Talks between Liberty and Rupert Murdoch’s News Corp. regarding Liberty-owned News Corp. voting shares could be resolved by the end of the year, according to a research report by Merrill Lynch & Co. media analyst Jessica Reif Cohen.
Liberty and News have acknowledged talking about possible deals involving Liberty’s 16% equity and 19% voting interest in News, valued at about $10 billion and second only to News chairman Murdoch and his family’s holdings. The companies have said little else about the talks.
Most analysts, Reif Cohen included, believe Liberty and News are negotiating a “cash-rich split-off” deal for the stock, so that News Corp. can swap an operating asset and cash for the shares in a tax-efficient manner.
In a cash-rich split-off, up to 75% of the purchase price can be in cash.
While News could offer up assets such as its Free Standing Inserts business (valued at about $2.8 billion), or its Publishing division (valued at $1.5 billion), it’s more likely a deal would include a portfolio of News-owned small-market television stations outside of National Football Conference cities and cash, Reif Cohen said. News’s Fox broadcast network has a contract with the National Football League to televise games involving the NFC through 2011.
As many as 12 Fox stations — Boston; Cleveland; Denver; Baltimore; Kansas City; Milwaukee; Salt Lake City; Birmingham, Ala.; Memphis, Tenn.; Greensboro, N.C.; Austin, Texas; and Gainesville, Fla. — are in non-NFC markets and could end up in the deal.
One potential holdup: the TV stations are owned by Murdoch, a U.S. citizen, mainly because News was formerly based in Australia and federal rules prohibit foreign television-station ownership.
But after News switched its corporate home to New York last year, Murdoch asked the FCC to transfer the station licenses to the corporation. The agency hasn’t acted on that request yet.

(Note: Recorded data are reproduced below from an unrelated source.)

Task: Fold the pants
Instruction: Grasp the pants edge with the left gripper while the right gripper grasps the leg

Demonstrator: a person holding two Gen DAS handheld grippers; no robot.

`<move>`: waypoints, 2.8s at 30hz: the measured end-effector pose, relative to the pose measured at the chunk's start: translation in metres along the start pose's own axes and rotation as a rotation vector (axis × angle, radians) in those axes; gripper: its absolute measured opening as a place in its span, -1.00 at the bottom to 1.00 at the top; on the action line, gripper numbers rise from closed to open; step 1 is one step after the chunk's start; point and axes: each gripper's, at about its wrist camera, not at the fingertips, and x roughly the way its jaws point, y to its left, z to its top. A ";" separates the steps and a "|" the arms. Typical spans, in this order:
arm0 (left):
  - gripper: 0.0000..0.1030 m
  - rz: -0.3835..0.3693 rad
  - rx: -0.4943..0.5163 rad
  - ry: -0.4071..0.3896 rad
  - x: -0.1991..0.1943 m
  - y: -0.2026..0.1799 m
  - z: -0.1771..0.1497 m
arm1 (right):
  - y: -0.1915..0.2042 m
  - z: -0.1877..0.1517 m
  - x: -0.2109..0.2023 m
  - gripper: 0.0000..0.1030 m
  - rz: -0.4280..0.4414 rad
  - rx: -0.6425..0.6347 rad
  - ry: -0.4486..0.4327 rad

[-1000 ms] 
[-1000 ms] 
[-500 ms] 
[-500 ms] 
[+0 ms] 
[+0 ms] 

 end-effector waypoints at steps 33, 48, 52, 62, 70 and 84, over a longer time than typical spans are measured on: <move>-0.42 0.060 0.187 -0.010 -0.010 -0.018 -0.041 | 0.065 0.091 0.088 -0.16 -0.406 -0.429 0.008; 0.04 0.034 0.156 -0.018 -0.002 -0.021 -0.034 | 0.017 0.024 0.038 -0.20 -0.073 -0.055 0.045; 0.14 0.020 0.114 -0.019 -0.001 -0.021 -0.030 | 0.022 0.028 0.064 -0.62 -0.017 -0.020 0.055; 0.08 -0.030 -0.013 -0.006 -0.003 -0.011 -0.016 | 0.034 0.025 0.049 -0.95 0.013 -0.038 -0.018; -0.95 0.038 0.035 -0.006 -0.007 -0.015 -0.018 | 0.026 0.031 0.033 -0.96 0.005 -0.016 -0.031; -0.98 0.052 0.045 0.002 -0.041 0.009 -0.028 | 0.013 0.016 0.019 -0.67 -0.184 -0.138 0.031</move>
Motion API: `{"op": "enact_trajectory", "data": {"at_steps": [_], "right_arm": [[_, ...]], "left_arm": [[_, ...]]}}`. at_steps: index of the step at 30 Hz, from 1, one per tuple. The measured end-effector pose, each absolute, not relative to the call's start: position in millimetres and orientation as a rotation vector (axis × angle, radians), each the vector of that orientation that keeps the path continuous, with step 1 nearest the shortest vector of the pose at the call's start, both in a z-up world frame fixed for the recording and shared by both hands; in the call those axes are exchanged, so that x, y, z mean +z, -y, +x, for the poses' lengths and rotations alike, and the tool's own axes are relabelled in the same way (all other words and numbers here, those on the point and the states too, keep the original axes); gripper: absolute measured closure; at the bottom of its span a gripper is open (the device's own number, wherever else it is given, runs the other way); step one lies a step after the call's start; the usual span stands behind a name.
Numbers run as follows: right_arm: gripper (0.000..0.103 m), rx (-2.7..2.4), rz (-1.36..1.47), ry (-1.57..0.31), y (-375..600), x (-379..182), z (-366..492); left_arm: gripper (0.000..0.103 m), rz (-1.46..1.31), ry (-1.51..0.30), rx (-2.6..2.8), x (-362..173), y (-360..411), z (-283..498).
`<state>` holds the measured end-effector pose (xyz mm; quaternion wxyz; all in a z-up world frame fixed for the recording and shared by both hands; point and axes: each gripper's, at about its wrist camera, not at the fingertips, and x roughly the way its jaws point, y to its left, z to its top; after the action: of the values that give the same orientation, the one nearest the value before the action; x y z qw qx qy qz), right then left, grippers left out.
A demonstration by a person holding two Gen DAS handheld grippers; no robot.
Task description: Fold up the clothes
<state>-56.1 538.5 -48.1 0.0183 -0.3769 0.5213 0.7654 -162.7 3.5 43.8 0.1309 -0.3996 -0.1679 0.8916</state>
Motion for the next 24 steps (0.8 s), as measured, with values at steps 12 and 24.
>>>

Reif Cohen said News could assemble a portfolio of TV stations for an asset-contribution value ranging from $1.3 billion to $2.6 billion. Using private-market values of 13 times cash flow, at 25% of a total cash-rich split, the stations could be part of a deal worth $5 billion to $10 billion.
COULD LEVER UP
Liberty hasn’t been in the broadcast-media business before, but Reif Cohen said the stations are appealing anyway, because they generate cash and can absorb more debt.
She estimated that under Liberty, the stations could raise its indebtedness level to the equivalent of five to seven times the $100 million to $200 million in annual cash flow they generate, providing Liberty an additional $500 million to $1.4 billion in financial capacity.
The money could be used to buy back Liberty shares, she said.